Antiquated Michigan Law Forces Couple to Adopt Their Own Babies Born Via Surrogate
Tammy and Jordan Myers are facing an uphill climb. The Michigan couple is fighting to adopt their own biological twin babies which were born via surrogate.
This isn't a plot on a daytime soap opera. The Grand Rapids couple finds themselves up against Michigan's Surrogate Parenting Act. The 1988 law makes compensated surrogacy illegal in our state and says that even if a surrogacy isn't compensated, any agreement made between parties won't be recognized in court.
The Myers' Journey Was Halted by Breast Cancer
The Myers' story began after the birth of their first daughter, Corryn. When the couple made the decision to expand their family, Tammy found a lump in one of her breasts. She underwent aggressive cancer treatment which rendered her unable to carry children in the future. Tammy had the foresight to consider her fertility and had eggs harvested before undergoing treatment.

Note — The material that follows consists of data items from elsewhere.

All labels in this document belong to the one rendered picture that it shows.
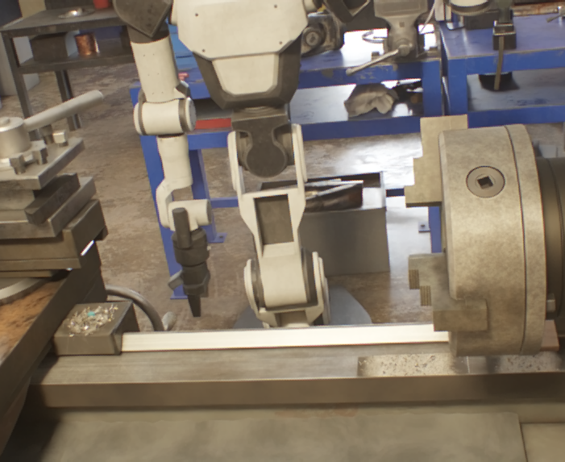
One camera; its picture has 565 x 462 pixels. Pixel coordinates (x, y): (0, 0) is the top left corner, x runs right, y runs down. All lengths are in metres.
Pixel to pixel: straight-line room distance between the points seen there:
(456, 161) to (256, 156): 1.05
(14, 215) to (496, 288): 0.76
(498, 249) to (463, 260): 0.03
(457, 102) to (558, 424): 1.60
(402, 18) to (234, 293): 1.26
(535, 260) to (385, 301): 2.11
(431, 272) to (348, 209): 2.11
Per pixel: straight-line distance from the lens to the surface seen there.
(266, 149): 1.77
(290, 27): 1.62
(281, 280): 1.89
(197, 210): 1.87
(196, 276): 1.93
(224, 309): 2.92
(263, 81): 1.67
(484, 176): 0.77
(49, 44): 4.94
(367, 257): 2.99
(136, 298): 1.53
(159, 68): 1.76
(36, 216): 1.15
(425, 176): 0.85
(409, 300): 2.83
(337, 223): 2.92
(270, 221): 1.87
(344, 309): 2.49
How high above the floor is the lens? 1.49
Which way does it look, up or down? 25 degrees down
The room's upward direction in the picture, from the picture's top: 8 degrees counter-clockwise
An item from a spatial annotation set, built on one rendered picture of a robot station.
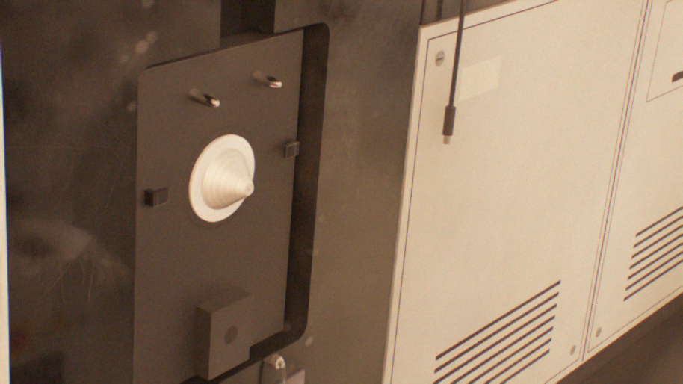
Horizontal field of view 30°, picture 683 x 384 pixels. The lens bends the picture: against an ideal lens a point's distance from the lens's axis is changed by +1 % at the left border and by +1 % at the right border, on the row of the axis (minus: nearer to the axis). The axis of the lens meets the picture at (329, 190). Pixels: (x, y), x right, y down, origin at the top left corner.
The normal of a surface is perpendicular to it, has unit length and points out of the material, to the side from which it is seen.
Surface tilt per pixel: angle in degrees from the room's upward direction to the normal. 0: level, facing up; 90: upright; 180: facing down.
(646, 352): 0
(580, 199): 90
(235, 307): 90
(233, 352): 90
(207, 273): 90
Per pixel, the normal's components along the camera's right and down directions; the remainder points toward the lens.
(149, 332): 0.77, 0.30
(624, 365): 0.07, -0.91
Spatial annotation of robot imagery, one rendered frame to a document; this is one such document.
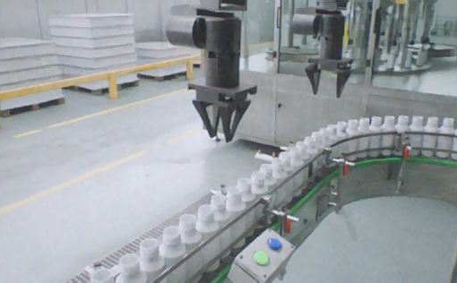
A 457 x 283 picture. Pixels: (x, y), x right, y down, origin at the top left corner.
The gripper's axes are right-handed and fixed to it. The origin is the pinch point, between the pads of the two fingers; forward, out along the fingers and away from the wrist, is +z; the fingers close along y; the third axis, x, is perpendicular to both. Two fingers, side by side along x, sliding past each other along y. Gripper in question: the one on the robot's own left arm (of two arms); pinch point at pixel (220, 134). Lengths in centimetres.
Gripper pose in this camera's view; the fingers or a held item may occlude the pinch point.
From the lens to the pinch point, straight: 68.5
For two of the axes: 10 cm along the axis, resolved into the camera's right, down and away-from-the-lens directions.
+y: 8.2, 2.3, -5.3
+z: -0.3, 9.3, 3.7
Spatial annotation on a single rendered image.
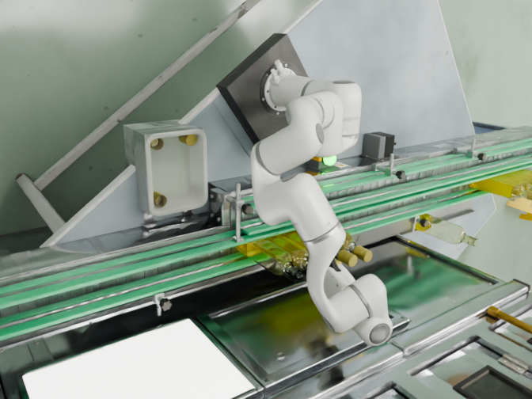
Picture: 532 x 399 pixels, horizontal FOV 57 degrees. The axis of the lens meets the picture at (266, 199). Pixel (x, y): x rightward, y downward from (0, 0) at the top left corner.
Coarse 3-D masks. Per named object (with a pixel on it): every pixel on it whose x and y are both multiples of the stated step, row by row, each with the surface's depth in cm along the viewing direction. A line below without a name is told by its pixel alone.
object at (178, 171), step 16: (176, 144) 137; (160, 160) 135; (176, 160) 138; (192, 160) 140; (160, 176) 137; (176, 176) 140; (192, 176) 141; (160, 192) 138; (176, 192) 141; (192, 192) 143; (160, 208) 134; (176, 208) 135; (192, 208) 138
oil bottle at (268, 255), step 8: (264, 240) 139; (240, 248) 144; (248, 248) 140; (256, 248) 136; (264, 248) 134; (272, 248) 134; (280, 248) 135; (248, 256) 141; (256, 256) 137; (264, 256) 133; (272, 256) 130; (280, 256) 130; (288, 256) 130; (264, 264) 134; (272, 264) 131; (280, 264) 129; (272, 272) 131; (280, 272) 130
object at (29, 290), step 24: (432, 192) 180; (336, 216) 154; (216, 240) 136; (96, 264) 120; (120, 264) 121; (144, 264) 121; (0, 288) 109; (24, 288) 110; (48, 288) 109; (72, 288) 111
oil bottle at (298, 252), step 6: (270, 240) 141; (276, 240) 140; (282, 240) 140; (288, 240) 140; (282, 246) 136; (288, 246) 136; (294, 246) 136; (300, 246) 136; (294, 252) 133; (300, 252) 133; (306, 252) 134; (294, 258) 132; (300, 258) 132; (294, 264) 133; (300, 264) 132
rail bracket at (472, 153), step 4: (472, 140) 188; (472, 144) 188; (456, 148) 193; (460, 148) 194; (472, 148) 189; (456, 152) 194; (460, 152) 193; (464, 152) 191; (468, 152) 189; (472, 152) 188; (476, 152) 189; (468, 156) 190; (472, 156) 188; (476, 156) 188; (480, 156) 186; (484, 156) 185
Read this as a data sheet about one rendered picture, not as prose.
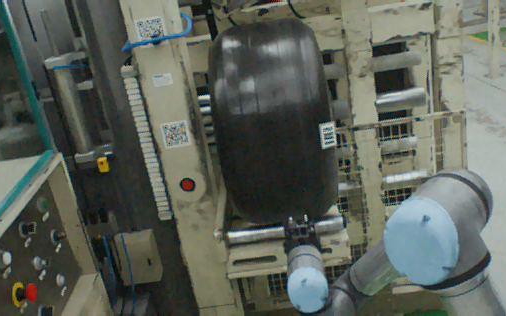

After considering all their options, the couple decided their best plan of action was to invoke the help of a surrogate. Jordan's sperm was used to fertilize Tammy's eggs which were carried by Lauren who is termed a gestational carrier.
The Babies' Early Arrival Complicated Things
Tammy tells People Magazine that their attorney drew up a pre-birth order which has been successfully used by Michigan couples in the past. The agreement would give them legal parental rights to their babies before they were born. But the babies arrived eight weeks early, before the pre-birth order process had been completed.
The Myers were then forced to fight for emergency legal rights to their own biological children in order to put them on their health insurance. That was denied, which forced the family into a situation where they would have to fight for the right to legally adopt their own children.
That was shattering," she tells People. "I'd already been through cancer and fought for my life and was finally moving on. I would carry my own children if I had the chance. I wasn't choosing not to carry."
The adoption process is not yet complete.
Tammy and Jordan have had their babies at home ever since they were born but they are not yet legally their parents. They have, however, been appointed the babies' legal guardians.
Their Quest for Adoption
As the twins approach their first birthday, the Myers are undergoing the lengthy process of qualifying for adoption which includes background checks and home visits, according to People.
"We've always wanted nothing more than to bring our babies home and love them," she said. "[The court] has put us through hell."